### What is expected
No line before the one holding "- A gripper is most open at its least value" is to be copied; that line and all after it, through the end of the listing, are returned exactly, minus pictures.

### Data shown

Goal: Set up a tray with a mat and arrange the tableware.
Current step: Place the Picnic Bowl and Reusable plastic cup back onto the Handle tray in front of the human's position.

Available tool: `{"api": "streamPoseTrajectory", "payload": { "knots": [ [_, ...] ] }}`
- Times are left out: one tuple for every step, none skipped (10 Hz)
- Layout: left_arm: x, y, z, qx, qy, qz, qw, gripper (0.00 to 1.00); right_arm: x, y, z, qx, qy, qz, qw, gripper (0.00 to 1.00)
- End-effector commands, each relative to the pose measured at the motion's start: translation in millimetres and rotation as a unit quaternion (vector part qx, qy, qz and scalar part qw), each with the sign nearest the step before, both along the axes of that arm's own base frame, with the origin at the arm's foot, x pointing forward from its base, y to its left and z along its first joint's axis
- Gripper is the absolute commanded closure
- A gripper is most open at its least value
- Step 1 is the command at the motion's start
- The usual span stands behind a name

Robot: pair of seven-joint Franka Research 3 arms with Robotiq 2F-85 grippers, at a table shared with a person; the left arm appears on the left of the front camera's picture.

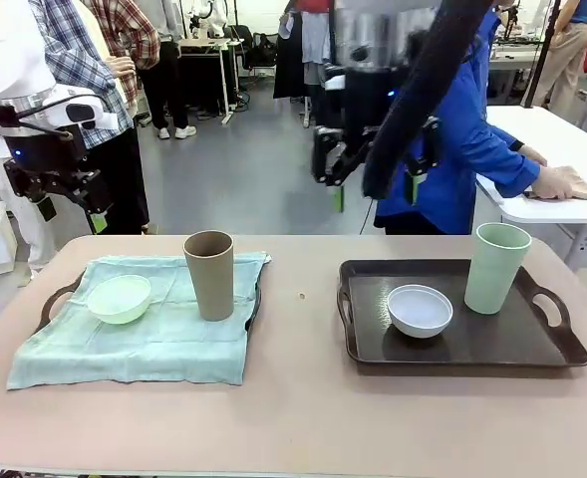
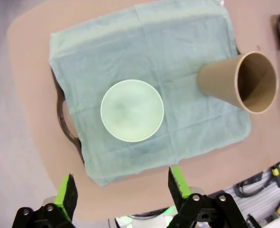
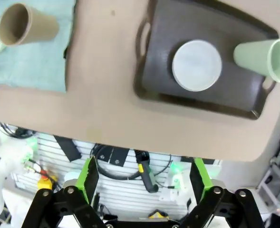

### Written reply
- A gripper is most open at its least value
- Step 1 is the command at the motion's start
- The usual span stands behind a name

Robot: pair of seven-joint Franka Research 3 arms with Robotiq 2F-85 grippers, at a table shared with a person; the left arm appears on the left of the front camera's picture.

The complete answer has been given.